### Required work
Tally up how many lines in the listing below contain the string "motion", and give only the total.

### The data
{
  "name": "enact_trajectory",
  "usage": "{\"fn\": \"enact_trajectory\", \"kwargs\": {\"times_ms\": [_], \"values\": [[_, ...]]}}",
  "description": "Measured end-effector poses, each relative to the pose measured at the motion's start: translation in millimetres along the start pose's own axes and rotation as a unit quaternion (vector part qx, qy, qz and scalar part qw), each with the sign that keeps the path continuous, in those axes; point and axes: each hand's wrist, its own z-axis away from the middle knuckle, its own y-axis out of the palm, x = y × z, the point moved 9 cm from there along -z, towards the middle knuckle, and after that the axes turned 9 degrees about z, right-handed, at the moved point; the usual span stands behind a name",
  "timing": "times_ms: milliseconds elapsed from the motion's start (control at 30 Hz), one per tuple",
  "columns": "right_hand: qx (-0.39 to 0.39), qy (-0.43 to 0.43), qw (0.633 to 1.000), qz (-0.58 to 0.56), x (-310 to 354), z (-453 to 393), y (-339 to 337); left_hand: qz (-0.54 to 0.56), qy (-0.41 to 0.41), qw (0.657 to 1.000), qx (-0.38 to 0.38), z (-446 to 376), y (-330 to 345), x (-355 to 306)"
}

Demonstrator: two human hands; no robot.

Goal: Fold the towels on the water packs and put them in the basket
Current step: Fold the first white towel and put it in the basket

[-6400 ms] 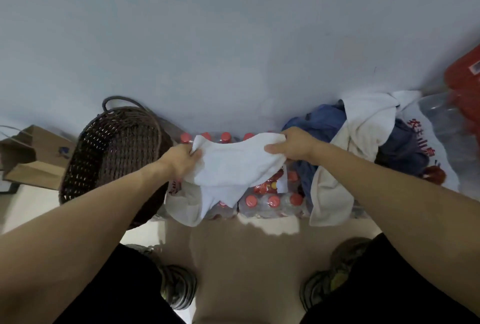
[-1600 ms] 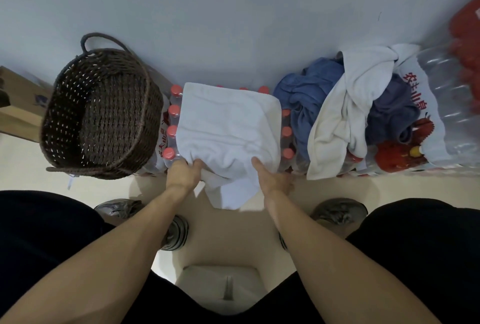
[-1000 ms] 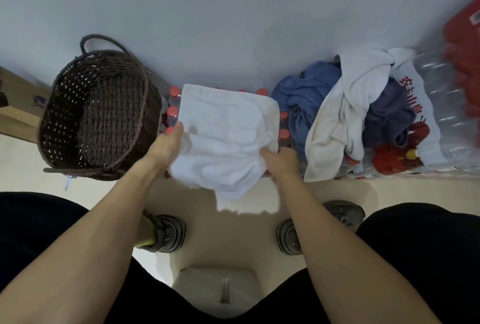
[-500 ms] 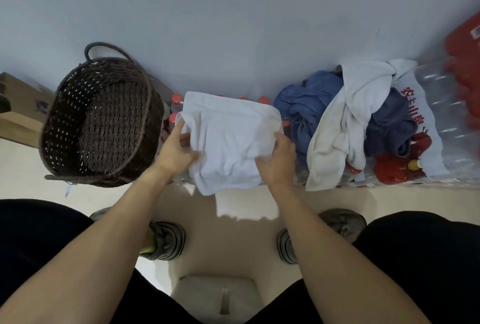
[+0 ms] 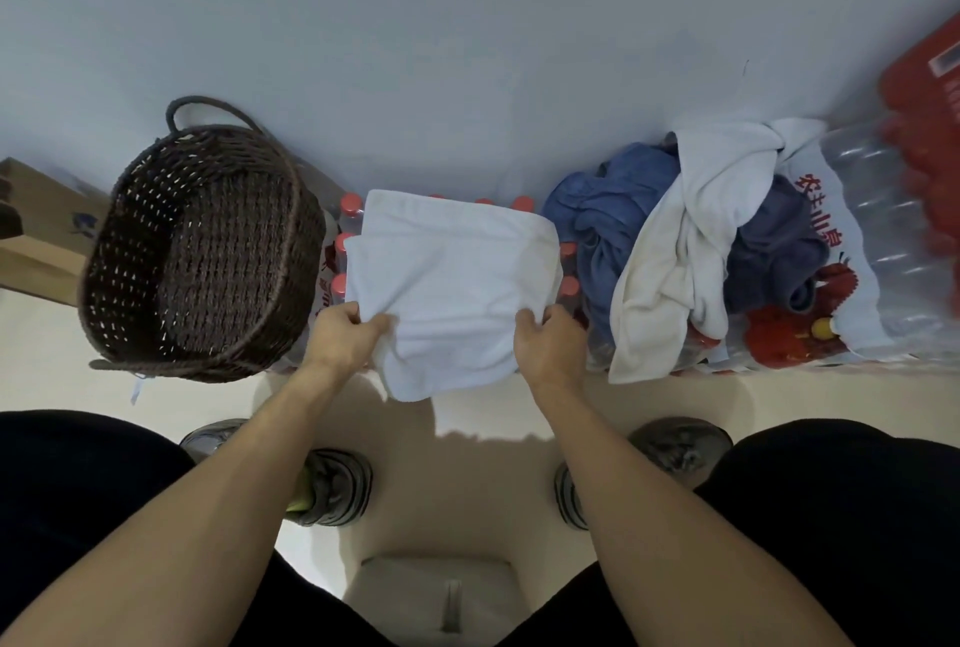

### Task response
2